Chemical tests were also carried out at each site to measure the pH and all other organic compounds found in the river. To measure the pH you need to take a sample of water and add a universal indicator. Measure the colour the water turns against the chart on the box this will give you the pH of the water.

Discussion

The Trent biotic index is preferred over using a chemical test because a chemical test is too time consuming and more expensive. The Trent biotic index takes on a long-term view of what the water is like and a chemical test show only a snapshot of what the water is like at that moment of time. Because the river is situated near and industrial site there is a possibility of chemical pollution but due to the movement of water by the time the sample for the chemical test is taken the chemicals my have already been washes away. Therefore the results obtained may not show a true reflection of the amounts of chemicals contained in the river. Also different times of the day will result in different flow rates and therefore different amounts of chemicals at one moment of time.

At the first kings Lynn site the water was acidic due the pollution of heavy metals and road surface pollution injected into the river by the industrial sites. The acid reacts with the calcium carbonate, which results in the neutralisation of water. The reaction reduces the amount of calcium carbonate in the water, which results in the fewer species found that are dependent on calcium carbonate to build exoskeletons. Therefore this leads to a decrease in species diversity. As shown by the species results table. The pH results shoe that the water is slightly below neutral at 6.5.

At the second kings Lynn site there is a lower oxygen level due to the presence of surface algae which use up the oxygen during respiration but a higher demand for oxygen by any species that are trying to survive in those conditions. The supply of oxygen does not meet the demand therefore the invertebrates that rely on high oxygen content to survive they will die off for example stonefly nymph. Invertebrates who can tolerate a low oxygen content will be found in this section of the river. Due too an increase in the amount of algae there will be competition for the already depleted amount of oxygen. This will lead to a decrease in the amount of species present.

The third site on the river Nar, High Bridge, has a high concentration of organic material from the fertilisers and the pesticides applied to the surrounding fields. Not all organic material is harmful in the right amounts. However this site has very high amounts of organic compounds when compared to the others. This could lead to an increase in populations of detritivors, which would lead to an increase in the populations of carnivore. An increase in the numbers of species present will lead to an decrease in the amount of oxygen therefore the species will gradually disappear starting from stonefly nymph. Large amounts of nitrates and phosphates will lead to an increase in the growth rate of plants especially algae which do not allow light to penetrate and eventually lead to a decrease in the amount of oxygen in the water.

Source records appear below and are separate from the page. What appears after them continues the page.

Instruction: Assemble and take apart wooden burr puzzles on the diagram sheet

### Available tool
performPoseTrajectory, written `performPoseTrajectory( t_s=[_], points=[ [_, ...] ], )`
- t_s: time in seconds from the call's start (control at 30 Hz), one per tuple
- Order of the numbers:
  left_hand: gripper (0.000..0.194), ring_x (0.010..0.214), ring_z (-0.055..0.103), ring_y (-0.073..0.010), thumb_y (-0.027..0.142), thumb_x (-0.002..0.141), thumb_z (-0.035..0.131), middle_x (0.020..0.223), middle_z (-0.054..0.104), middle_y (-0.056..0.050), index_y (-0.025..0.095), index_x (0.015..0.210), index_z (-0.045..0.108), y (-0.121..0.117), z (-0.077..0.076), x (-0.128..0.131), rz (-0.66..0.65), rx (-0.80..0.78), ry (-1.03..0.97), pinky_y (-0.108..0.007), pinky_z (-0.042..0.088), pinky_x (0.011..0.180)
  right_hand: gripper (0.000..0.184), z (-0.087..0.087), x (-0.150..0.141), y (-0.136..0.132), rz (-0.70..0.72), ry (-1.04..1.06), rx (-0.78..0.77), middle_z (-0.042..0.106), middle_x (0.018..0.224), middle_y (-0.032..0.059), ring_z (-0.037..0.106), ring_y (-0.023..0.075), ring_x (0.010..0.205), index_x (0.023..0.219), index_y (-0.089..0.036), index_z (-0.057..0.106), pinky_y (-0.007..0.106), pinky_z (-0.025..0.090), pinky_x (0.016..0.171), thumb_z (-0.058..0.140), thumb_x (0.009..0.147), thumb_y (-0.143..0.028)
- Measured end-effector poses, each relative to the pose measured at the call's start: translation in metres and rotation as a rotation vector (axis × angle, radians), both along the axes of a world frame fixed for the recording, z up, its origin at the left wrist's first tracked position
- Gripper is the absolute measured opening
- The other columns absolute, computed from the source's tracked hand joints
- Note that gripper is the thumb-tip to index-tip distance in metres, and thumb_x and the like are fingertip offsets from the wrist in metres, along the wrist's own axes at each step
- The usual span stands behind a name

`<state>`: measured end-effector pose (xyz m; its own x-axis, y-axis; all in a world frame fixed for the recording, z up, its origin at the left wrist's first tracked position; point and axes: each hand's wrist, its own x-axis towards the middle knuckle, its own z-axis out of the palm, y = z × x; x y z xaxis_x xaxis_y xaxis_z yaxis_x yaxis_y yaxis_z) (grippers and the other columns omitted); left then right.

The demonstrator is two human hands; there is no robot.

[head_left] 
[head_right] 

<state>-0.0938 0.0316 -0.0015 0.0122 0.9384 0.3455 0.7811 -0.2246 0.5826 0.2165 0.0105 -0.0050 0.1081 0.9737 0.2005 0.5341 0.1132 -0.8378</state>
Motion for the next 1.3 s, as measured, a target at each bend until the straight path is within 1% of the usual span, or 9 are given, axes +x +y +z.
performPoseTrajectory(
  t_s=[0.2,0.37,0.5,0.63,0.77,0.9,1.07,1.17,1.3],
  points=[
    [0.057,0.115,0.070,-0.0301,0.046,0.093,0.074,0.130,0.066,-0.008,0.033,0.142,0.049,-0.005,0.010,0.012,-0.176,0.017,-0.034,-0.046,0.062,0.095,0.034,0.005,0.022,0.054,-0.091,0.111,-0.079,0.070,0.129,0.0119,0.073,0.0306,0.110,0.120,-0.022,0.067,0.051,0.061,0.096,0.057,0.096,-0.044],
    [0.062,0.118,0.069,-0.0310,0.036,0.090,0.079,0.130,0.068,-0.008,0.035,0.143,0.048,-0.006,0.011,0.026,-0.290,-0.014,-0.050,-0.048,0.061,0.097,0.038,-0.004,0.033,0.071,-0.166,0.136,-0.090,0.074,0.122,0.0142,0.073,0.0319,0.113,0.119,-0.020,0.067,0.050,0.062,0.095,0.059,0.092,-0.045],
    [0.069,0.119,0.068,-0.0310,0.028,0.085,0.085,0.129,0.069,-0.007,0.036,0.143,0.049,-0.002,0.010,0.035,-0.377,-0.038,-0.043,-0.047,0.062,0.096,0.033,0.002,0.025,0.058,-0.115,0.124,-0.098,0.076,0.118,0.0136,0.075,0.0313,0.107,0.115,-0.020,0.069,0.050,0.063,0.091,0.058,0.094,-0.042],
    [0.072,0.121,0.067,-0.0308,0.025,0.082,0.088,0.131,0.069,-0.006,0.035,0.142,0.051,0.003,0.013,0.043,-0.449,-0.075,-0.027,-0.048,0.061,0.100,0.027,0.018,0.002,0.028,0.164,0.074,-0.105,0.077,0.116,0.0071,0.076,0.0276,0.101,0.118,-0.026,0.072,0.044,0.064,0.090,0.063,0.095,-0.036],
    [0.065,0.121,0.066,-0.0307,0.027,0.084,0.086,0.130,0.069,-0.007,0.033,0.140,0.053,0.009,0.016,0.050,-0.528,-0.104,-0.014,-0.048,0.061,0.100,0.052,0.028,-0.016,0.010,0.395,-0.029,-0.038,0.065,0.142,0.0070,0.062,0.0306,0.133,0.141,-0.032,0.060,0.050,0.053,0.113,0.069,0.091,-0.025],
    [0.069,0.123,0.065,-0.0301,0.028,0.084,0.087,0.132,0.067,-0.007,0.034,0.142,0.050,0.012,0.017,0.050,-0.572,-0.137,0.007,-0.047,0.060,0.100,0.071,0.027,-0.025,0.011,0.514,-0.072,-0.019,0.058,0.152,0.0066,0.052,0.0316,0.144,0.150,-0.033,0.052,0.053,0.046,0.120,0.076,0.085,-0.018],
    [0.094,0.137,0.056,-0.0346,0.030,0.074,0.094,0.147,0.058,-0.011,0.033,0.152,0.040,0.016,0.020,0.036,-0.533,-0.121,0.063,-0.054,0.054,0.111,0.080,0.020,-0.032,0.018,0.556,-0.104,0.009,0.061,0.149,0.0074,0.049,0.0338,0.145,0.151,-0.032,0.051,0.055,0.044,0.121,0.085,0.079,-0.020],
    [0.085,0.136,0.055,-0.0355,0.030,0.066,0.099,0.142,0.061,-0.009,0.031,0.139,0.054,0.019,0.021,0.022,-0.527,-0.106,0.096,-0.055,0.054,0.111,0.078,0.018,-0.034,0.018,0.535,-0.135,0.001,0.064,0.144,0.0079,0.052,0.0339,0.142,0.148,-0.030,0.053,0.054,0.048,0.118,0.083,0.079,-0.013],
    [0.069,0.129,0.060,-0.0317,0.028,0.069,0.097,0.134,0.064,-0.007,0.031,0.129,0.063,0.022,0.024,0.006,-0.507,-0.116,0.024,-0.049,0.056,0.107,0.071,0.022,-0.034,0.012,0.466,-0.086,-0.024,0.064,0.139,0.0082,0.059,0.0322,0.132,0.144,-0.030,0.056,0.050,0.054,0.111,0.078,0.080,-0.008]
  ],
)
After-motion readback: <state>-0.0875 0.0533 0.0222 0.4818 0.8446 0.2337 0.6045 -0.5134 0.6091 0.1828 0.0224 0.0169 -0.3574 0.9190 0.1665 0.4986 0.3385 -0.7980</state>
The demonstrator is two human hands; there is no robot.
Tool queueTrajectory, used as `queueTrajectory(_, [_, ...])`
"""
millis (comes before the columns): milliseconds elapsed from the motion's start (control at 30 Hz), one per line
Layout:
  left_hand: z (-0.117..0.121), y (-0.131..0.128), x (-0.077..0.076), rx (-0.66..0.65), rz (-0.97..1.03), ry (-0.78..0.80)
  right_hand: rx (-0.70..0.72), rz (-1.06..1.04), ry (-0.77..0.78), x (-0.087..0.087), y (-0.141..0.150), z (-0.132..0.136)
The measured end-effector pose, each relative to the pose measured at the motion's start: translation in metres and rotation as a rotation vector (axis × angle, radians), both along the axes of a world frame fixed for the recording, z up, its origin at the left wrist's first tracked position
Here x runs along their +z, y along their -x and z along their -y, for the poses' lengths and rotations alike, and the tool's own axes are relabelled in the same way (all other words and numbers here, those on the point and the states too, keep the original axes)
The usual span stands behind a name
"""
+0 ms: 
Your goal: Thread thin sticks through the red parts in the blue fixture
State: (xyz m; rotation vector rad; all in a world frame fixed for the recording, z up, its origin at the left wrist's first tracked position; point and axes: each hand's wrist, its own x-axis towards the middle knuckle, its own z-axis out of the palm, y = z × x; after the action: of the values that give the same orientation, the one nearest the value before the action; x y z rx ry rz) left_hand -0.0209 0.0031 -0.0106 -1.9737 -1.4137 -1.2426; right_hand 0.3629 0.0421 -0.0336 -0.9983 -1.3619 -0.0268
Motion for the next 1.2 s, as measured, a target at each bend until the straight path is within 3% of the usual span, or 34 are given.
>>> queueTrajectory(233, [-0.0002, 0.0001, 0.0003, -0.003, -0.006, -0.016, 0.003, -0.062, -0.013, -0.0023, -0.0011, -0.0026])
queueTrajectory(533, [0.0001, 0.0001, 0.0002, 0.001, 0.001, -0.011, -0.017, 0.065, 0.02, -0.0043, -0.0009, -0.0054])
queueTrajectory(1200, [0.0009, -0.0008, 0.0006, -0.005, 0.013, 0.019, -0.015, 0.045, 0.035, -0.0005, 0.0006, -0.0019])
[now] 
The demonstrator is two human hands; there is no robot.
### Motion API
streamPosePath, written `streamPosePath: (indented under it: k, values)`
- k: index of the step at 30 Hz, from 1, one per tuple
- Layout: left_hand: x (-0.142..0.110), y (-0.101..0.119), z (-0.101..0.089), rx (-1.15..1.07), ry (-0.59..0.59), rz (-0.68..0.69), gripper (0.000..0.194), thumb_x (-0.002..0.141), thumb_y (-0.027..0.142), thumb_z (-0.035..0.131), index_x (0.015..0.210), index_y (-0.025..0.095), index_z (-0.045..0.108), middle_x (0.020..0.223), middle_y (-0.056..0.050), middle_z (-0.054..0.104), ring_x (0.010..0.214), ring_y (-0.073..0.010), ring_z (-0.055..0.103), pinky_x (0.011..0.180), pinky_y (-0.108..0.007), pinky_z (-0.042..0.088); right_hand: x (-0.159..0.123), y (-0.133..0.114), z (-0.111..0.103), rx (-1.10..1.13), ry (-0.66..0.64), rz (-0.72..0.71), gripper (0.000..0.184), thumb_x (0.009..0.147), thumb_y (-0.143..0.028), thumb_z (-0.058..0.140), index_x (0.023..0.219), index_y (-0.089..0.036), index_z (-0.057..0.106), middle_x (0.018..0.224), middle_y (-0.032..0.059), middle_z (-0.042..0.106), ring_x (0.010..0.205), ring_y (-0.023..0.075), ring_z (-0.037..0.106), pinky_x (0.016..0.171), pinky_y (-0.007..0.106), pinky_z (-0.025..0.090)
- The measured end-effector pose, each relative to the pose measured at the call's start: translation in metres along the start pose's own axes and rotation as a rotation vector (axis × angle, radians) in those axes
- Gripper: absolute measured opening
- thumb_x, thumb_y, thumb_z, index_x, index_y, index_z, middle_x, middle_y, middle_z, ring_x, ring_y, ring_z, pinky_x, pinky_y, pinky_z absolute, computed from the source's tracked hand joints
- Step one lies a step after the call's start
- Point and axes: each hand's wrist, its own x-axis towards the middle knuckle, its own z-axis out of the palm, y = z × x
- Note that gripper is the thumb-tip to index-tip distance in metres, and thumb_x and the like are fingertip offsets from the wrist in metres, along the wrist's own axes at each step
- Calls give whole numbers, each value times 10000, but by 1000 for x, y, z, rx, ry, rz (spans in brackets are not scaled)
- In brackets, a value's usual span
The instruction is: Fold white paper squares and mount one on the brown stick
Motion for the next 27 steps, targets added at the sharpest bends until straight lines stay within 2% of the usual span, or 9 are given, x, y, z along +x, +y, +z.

The final site visit on the river Nar was castle acre. Of all the sites this one has the fastest flow rate. Only species with sufficient anchorage mechanisms will be able too survive in this section of the river for example shrimp. Also due to the movement of water there will be a higher concentration of oxygen. There will therefore be an increase in the number of species, which require a higher concentration of oxygen for example stone fly nymph and a decrease in the amount of smaller species that have a lower demand for oxygen for example Tubifex worm.